You can see, we garnish the top of this vanilla pound cake with some additional vanilla beans, and a leaf or two of fresh mint leaves. The colors, textures, and most of all flavors all work magic together. Our guests raved over this rhubarb cake.
Rhubarb makes its appearance here in the mid-west as a signal of beautiful weather and fresh produce. We have a few other great rhubarb recipes that you might like, including our rhubarb slush, and our rhubarb upside-down cake.
Some of Our Favorite Cake Recipes from Scratch
Here are a few other Melissa Clark recipes that we have covered.
Rhubarb Vanilla Pound Cake
Inspired by Melissa Clark, this vanilla pound cake recipe is fortified by sweetened and vanilla-poached stalks of tender rhubarb. Try this rhubarb cake recipe from scratch today!
For the Rhubarb and Vanilla Glaze
- 8 oz rhubarb 4 large stalks
- 1 cup granulated sugar
- 1 cup water
- 1/2 vanilla bean split and seeded with seeds reserved.
For the Rhubarb and Vanilla Glaze
Use a chef's knife to cut the rhubarb so the segments fit crosswise into a 9 x 5 inch loaf pan, about 4.5 inches. Cut about a dozen segments. Then, splice them in half again, lengthwise.
Combine sugar and vanilla bean and seeds in medium size sauce pan, stir in water and bring to a boil. Reduce heat to simmer and add cut rhubarb segments. Allow the rhubarb to poach for about a minute and a half to two minutes. Remove the rhubarb from the liquid and cool to room temperature. Reserve poaching liquid.
For the Vanilla Pound Cake
Preheat oven to 350° F and grease and flour a 9x5 inch loaf pan. Using a medium bowl, combine flour, salt, and baking powder.
Use a small bowl to combine milk, vanilla extract and vanilla seeds.
Using a stand mixer with the paddle attachment, combine the butter and sugar and cream together. Scrape sides of bowl and cream again. Add eggs, one at a time and scrape the bowl after the addition of each egg. Add half the flour mixture while beating, scrape the side of the bowl and gradually add remaining flour mixture. Finally, add milk mixture and stir in until just combined.
Pour half the batter into the prepared loaf pan and lay about 10 segments of softened rhubarb, cross-ways, on top of the batter. Evenly pour remaining batter over rhubarb layer.

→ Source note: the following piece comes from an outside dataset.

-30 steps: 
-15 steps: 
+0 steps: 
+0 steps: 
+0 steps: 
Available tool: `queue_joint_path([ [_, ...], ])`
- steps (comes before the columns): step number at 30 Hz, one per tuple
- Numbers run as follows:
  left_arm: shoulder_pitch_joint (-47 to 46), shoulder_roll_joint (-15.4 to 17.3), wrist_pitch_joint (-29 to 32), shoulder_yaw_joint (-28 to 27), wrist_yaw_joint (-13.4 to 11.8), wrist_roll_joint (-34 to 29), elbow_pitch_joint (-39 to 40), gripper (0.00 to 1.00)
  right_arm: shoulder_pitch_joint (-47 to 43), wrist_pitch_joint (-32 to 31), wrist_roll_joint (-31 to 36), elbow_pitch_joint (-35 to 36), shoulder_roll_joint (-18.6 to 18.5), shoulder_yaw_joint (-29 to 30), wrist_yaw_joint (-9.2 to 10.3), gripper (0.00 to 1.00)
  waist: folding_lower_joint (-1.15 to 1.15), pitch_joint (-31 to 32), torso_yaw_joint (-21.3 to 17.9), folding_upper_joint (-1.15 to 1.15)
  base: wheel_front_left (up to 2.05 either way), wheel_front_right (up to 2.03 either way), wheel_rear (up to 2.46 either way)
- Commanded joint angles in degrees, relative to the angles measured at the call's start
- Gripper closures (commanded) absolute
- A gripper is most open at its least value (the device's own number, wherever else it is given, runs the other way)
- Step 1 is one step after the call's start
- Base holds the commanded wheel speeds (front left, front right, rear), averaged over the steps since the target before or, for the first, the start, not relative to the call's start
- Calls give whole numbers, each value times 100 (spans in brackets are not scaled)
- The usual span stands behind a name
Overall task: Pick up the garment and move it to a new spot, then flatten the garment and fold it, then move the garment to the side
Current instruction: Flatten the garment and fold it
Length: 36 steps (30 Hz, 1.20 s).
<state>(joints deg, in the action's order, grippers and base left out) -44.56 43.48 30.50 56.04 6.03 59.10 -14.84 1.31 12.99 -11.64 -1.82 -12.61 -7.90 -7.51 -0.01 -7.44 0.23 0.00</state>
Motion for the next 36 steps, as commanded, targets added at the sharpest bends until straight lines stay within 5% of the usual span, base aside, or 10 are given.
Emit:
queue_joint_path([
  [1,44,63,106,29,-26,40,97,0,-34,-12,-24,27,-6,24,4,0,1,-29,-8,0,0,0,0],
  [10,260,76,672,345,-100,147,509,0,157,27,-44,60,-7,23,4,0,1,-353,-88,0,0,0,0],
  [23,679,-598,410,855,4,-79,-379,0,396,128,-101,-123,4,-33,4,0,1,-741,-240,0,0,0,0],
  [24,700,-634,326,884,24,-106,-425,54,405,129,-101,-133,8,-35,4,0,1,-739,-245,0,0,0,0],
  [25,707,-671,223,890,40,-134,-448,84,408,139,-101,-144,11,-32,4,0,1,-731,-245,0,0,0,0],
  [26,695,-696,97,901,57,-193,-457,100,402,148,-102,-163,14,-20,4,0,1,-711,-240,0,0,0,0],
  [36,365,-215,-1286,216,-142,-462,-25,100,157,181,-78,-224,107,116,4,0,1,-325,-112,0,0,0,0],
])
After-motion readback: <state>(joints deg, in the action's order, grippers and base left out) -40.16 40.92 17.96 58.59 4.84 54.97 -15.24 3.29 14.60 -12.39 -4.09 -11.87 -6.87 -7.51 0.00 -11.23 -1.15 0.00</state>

Bake for 20 minutes to allow the top of the batter to set somewhat, then remove from oven and quickly place remaining rhubarb along the top of the batter. Return cake to oven and bake for 45 more minutes, until a toothpick comes clean from the center.
While the cake is baking, simmer reserved poaching liquid over medium heat, for about 10 minutes or so, until it is reduced and forms a simple syrup. Once the cake comes out of the oven, place it on a cooling rack. Use a toothpick to poke several deep holes throughout the cake and then generously brush the vanilla simple syrup onto the cake.
Allow cake to cool for at least 90 minutes before removing from pan. Garnish with additional vanilla beans if desired and the reserved vanilla beans. Serve with softened French vanilla ice cream.